• **YOUR INSTRUCTIONS**
Copy exactly the line containing "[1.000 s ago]" and all lines after it, through the last line of the material below; omit everything before it.
·····
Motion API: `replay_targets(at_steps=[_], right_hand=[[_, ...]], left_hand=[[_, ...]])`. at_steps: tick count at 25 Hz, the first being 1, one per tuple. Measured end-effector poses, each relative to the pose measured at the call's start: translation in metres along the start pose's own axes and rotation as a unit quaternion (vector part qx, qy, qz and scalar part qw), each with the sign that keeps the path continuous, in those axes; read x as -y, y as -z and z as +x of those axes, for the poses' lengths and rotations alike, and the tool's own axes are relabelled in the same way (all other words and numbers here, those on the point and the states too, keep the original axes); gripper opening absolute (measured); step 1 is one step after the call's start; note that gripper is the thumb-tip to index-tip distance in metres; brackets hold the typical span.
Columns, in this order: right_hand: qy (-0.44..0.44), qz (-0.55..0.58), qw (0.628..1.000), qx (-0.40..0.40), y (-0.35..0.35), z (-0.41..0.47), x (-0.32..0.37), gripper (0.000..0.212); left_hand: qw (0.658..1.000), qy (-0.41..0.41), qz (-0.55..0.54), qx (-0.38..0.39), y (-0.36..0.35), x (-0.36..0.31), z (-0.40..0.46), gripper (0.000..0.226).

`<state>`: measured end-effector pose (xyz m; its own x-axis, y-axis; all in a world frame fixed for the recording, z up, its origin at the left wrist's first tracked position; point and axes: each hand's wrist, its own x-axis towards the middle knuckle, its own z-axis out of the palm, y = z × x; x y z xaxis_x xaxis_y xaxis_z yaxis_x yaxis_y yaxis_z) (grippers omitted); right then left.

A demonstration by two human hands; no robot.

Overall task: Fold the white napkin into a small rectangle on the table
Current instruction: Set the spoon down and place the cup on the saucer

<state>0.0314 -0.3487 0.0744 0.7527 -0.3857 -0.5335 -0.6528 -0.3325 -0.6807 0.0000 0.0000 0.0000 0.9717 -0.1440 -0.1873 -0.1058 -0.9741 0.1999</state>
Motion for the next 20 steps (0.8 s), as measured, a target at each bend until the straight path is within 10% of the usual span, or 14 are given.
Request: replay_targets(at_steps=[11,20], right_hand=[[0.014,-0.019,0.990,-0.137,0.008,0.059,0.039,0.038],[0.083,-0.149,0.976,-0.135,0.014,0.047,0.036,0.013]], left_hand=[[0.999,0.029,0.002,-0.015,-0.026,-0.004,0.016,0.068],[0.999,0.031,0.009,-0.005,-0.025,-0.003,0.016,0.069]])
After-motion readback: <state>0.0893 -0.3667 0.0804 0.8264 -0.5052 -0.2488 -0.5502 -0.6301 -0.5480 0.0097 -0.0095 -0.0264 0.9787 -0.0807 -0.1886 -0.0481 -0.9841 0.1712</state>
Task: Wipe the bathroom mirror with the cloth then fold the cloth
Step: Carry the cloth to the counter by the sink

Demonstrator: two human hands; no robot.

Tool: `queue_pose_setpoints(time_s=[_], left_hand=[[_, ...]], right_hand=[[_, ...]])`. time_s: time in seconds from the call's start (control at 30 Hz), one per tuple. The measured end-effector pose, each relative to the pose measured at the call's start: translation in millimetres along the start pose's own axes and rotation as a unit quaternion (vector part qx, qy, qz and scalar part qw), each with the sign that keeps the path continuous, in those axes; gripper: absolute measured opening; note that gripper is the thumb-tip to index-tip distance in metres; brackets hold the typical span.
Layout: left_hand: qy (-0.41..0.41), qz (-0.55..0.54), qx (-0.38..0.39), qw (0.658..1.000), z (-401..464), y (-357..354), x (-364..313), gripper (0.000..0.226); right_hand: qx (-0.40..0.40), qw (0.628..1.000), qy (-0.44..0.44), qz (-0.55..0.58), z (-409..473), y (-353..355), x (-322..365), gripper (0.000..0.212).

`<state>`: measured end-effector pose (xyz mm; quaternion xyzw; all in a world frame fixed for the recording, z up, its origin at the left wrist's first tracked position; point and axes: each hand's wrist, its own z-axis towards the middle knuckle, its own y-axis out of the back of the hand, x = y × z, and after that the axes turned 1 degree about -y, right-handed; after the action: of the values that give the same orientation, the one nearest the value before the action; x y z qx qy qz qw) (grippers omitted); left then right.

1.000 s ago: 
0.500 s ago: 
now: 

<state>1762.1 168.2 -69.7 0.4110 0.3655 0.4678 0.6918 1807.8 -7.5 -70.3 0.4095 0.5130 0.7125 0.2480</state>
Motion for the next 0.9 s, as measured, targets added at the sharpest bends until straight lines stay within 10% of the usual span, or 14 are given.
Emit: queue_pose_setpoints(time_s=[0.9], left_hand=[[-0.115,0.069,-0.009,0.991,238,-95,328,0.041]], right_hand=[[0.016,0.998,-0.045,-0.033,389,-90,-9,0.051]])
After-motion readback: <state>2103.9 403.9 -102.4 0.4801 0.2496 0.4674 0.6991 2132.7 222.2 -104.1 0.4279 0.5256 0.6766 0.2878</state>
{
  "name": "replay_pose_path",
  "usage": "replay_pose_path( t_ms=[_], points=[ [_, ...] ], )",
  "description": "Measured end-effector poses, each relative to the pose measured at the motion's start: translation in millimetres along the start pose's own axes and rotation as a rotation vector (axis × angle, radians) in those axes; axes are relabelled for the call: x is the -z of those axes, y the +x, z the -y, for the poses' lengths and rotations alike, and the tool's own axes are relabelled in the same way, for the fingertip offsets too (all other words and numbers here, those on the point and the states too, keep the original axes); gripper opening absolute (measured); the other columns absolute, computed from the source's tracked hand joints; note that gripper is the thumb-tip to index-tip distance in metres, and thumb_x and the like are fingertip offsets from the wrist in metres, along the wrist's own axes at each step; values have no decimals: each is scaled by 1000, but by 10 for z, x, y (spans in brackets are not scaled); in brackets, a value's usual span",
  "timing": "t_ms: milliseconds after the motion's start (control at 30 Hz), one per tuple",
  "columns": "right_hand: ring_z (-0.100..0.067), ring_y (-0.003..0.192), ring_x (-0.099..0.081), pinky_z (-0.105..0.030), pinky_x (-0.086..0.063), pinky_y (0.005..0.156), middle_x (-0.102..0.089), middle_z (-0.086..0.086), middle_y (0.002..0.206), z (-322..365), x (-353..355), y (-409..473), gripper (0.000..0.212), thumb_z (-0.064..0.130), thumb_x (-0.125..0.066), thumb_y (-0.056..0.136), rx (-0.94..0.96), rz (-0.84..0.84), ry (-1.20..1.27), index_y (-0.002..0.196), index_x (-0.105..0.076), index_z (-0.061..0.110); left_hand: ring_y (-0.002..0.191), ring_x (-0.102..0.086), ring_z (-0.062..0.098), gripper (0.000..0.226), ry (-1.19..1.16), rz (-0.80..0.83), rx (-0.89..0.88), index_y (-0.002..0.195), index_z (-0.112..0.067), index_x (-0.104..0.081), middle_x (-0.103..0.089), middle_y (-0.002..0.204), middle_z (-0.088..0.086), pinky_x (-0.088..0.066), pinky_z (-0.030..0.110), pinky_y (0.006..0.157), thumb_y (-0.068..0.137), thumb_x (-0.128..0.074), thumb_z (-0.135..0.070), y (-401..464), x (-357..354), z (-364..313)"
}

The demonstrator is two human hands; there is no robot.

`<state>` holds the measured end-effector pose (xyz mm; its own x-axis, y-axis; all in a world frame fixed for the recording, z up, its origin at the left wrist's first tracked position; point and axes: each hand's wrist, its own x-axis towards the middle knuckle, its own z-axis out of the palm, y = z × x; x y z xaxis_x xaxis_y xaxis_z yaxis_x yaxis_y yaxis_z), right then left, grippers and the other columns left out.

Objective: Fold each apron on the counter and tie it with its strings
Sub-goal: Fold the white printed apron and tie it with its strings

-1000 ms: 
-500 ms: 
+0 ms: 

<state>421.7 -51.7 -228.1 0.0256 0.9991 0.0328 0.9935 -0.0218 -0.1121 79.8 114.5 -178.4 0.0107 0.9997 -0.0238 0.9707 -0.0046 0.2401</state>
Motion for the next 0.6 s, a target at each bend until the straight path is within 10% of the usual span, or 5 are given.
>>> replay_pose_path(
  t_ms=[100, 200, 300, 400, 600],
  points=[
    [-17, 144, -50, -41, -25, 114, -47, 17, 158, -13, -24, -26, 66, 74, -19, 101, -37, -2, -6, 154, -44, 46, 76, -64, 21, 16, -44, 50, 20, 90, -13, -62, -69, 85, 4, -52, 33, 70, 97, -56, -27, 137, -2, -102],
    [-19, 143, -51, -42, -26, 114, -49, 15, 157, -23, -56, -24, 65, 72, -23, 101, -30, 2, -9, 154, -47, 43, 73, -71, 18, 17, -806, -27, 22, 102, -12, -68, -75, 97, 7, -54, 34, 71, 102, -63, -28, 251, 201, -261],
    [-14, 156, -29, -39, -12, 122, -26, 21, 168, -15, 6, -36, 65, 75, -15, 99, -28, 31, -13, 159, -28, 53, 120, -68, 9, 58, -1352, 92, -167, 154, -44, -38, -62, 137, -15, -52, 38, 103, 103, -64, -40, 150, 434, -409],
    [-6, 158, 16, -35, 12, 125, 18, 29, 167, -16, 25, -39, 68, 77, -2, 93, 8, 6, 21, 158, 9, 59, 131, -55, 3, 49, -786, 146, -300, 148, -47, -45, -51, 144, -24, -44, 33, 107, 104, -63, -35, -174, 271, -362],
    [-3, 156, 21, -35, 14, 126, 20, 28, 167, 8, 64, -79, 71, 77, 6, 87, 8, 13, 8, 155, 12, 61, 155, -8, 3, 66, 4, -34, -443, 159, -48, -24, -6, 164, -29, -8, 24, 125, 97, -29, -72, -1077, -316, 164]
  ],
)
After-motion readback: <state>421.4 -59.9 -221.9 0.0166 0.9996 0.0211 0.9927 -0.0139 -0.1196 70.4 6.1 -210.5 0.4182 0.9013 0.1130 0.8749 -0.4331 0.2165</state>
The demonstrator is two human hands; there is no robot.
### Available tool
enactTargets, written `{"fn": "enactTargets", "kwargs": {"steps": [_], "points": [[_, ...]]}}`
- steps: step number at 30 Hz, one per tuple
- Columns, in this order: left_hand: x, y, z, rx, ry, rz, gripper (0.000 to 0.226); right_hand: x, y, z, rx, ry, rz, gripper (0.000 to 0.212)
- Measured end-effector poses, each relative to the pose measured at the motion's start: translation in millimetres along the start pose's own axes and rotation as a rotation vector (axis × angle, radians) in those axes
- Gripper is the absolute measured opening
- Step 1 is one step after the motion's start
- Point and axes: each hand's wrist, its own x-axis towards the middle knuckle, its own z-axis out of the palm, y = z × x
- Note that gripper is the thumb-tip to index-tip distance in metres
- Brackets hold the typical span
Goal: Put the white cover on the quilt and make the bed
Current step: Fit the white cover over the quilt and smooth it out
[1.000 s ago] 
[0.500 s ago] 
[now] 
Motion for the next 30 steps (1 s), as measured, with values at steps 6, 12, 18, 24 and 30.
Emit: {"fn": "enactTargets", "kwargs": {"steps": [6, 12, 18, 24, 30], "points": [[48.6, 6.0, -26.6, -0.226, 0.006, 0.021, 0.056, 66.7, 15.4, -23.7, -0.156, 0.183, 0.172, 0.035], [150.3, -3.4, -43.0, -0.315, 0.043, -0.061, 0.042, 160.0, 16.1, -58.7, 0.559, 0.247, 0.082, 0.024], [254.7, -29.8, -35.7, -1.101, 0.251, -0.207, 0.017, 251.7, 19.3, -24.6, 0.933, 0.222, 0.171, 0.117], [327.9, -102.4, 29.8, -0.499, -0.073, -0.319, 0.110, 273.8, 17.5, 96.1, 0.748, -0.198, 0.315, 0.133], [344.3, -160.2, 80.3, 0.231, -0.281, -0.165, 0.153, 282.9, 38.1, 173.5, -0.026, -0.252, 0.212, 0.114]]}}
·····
• **SOLUTION FOR THIS PROBLEM**
[1.000 s ago] 
[0.500 s ago] 
[now] 
Motion for the next 30 steps (1 s), as measured, with values at steps 6, 12, 18, 24 and 30.
Emit: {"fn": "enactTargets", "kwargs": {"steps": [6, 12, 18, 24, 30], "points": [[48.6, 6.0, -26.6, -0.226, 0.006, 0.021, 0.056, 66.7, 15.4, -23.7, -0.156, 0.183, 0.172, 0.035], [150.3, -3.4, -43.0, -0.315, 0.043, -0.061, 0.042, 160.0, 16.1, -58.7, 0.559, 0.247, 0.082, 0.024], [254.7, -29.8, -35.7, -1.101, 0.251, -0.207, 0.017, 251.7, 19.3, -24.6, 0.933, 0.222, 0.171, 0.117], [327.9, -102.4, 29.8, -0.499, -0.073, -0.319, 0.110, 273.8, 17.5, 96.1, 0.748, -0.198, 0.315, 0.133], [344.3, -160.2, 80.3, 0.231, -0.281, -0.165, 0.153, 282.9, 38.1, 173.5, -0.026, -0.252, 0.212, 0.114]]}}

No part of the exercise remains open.